START Supplied records

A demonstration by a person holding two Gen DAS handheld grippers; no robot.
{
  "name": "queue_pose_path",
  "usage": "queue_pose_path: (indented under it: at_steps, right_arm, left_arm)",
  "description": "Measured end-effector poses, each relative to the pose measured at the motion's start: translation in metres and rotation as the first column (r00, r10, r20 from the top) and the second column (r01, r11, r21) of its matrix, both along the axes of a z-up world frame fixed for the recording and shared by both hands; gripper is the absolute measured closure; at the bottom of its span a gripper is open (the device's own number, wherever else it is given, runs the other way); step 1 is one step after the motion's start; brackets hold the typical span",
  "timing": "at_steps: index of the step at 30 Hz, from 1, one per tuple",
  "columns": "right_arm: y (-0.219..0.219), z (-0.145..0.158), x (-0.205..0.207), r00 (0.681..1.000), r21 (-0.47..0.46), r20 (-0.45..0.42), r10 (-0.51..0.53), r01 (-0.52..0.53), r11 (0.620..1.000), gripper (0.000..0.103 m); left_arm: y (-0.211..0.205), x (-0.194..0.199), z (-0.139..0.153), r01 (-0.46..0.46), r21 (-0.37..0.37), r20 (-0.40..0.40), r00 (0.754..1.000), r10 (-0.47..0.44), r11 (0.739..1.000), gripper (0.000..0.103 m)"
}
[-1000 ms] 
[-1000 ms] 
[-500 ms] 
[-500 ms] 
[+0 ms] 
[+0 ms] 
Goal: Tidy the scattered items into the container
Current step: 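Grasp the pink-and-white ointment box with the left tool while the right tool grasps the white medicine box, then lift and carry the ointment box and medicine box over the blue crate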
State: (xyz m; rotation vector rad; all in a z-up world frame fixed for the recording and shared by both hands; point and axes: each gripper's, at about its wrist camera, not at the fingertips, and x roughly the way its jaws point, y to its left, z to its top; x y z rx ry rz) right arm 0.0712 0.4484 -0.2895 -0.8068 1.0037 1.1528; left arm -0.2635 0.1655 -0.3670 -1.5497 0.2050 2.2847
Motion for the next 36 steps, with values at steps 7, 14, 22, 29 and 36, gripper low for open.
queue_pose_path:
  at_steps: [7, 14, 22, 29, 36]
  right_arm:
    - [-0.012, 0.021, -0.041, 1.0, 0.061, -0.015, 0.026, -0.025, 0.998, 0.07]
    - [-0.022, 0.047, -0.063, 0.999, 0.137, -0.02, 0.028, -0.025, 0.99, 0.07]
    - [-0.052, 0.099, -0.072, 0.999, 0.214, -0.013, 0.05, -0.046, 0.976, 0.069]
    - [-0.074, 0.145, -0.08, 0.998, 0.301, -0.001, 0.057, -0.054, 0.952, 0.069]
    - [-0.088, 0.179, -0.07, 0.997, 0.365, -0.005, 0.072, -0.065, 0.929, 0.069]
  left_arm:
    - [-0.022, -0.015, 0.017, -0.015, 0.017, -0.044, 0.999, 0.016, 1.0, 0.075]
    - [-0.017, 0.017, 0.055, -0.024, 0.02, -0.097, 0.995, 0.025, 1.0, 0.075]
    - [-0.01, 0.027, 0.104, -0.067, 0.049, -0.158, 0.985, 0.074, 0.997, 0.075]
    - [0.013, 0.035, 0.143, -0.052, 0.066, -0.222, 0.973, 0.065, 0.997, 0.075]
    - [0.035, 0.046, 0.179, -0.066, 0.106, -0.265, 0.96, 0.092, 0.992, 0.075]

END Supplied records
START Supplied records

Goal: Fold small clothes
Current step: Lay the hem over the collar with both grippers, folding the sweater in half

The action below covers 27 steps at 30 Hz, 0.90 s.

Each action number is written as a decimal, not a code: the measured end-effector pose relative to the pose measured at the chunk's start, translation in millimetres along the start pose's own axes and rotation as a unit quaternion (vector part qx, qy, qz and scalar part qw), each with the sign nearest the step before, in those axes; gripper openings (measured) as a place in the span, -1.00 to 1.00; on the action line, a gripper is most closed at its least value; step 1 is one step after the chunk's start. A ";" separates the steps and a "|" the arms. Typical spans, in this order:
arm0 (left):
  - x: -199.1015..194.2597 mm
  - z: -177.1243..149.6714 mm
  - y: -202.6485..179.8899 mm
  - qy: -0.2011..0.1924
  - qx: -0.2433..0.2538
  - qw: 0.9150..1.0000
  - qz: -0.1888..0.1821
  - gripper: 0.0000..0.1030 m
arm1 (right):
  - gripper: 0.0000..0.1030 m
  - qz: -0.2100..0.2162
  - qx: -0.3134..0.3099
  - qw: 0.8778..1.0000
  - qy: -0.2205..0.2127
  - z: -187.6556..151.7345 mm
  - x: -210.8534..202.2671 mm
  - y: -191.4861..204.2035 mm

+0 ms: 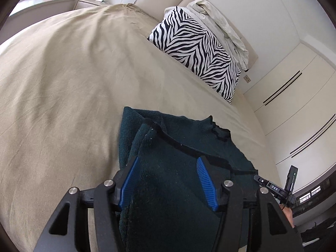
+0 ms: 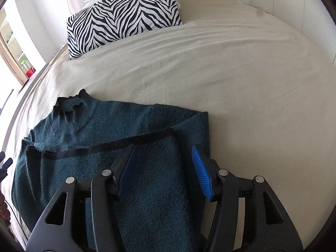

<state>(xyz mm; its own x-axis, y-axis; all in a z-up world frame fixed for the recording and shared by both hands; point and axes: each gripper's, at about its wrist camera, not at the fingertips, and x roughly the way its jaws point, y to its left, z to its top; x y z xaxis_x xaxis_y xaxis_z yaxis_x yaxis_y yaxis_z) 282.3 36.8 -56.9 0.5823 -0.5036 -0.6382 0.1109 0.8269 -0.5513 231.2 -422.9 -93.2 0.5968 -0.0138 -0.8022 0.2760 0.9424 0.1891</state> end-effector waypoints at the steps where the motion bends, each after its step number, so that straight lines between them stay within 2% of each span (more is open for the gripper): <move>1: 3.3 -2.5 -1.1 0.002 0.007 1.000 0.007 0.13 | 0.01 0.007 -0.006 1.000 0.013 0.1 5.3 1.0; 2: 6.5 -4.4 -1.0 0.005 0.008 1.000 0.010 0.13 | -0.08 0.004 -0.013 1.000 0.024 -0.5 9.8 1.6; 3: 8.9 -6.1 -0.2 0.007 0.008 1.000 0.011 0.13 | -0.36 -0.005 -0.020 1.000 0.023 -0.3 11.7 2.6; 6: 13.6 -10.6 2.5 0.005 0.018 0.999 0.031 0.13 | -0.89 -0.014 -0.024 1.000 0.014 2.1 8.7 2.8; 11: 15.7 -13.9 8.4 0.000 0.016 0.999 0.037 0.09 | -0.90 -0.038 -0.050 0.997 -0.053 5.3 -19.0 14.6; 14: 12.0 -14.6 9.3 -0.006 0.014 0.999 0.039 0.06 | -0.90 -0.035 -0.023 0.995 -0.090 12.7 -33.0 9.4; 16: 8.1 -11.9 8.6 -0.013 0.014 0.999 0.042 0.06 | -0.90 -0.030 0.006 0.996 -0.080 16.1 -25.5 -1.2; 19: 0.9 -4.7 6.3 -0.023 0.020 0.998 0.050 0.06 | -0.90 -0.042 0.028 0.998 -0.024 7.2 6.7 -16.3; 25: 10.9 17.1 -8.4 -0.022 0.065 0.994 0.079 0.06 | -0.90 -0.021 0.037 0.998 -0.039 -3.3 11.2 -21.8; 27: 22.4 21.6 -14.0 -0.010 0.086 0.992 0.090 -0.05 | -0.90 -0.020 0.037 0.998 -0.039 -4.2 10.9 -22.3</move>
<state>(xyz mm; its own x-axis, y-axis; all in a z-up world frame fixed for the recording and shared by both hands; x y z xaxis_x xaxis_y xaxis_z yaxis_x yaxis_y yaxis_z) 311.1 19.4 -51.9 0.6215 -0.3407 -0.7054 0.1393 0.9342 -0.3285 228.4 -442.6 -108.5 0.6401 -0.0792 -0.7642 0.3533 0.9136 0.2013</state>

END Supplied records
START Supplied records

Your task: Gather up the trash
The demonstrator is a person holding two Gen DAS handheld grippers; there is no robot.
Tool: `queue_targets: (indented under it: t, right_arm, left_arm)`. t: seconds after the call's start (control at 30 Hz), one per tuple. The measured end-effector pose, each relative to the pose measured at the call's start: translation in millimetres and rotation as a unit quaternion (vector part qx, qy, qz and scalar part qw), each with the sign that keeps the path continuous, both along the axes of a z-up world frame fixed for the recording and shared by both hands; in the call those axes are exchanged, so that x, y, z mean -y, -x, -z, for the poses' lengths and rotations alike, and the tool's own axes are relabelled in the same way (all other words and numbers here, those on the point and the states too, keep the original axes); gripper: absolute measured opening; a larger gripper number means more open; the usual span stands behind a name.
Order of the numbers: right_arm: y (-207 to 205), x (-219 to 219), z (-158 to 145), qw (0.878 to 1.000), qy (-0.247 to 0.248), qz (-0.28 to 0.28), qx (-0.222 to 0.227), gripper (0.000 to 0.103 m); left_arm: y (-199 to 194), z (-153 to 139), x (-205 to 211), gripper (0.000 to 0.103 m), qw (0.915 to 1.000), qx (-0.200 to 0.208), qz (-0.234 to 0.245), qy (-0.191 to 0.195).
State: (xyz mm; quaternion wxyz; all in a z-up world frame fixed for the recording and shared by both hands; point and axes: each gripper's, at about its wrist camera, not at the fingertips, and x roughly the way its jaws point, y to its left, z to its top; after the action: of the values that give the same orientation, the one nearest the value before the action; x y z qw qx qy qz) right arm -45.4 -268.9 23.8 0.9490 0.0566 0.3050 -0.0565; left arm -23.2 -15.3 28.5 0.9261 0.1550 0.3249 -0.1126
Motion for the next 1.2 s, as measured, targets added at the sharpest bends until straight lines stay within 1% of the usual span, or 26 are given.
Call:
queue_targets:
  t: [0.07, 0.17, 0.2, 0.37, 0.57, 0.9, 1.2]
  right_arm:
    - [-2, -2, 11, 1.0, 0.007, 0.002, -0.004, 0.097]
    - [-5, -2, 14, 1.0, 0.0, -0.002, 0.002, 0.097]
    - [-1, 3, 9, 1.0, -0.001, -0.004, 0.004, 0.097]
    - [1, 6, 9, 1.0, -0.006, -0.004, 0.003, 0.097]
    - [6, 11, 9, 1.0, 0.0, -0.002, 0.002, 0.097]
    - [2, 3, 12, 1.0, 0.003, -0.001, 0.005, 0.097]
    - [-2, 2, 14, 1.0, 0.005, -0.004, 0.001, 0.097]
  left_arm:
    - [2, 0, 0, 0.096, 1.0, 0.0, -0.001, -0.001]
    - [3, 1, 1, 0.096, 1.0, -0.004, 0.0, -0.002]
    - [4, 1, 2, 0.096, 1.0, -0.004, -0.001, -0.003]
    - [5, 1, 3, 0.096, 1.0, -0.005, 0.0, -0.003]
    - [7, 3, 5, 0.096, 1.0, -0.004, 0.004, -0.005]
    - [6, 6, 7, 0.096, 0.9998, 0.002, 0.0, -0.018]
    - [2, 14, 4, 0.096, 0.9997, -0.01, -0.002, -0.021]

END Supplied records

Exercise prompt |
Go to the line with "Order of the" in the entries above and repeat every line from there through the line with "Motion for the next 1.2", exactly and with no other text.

Solution to the exercise |
Order of the numbers: right_arm: y (-207 to 205), x (-219 to 219), z (-158 to 145), qw (0.878 to 1.000), qy (-0.247 to 0.248), qz (-0.28 to 0.28), qx (-0.222 to 0.227), gripper (0.000 to 0.103 m); left_arm: y (-199 to 194), z (-153 to 139), x (-205 to 211), gripper (0.000 to 0.103 m), qw (0.915 to 1.000), qx (-0.200 to 0.208), qz (-0.234 to 0.245), qy (-0.191 to 0.195).
State: (xyz mm; quaternion wxyz; all in a z-up world frame fixed for the recording and shared by both hands; point and axes: each gripper's, at about its wrist camera, not at the fingertips, and x roughly the way its jaws point, y to its left, z to its top; after the action: of the values that give the same orientation, the one nearest the value before the action; x y z qw qx qy qz) right arm -45.4 -268.9 23.8 0.9490 0.0566 0.3050 -0.0565; left arm -23.2 -15.3 28.5 0.9261 0.1550 0.3249 -0.1126
Motion for the next 1.2 s, as measured, targets added at the sharpest bends until straight lines stay within 1% of the usual span, or 26 are given.

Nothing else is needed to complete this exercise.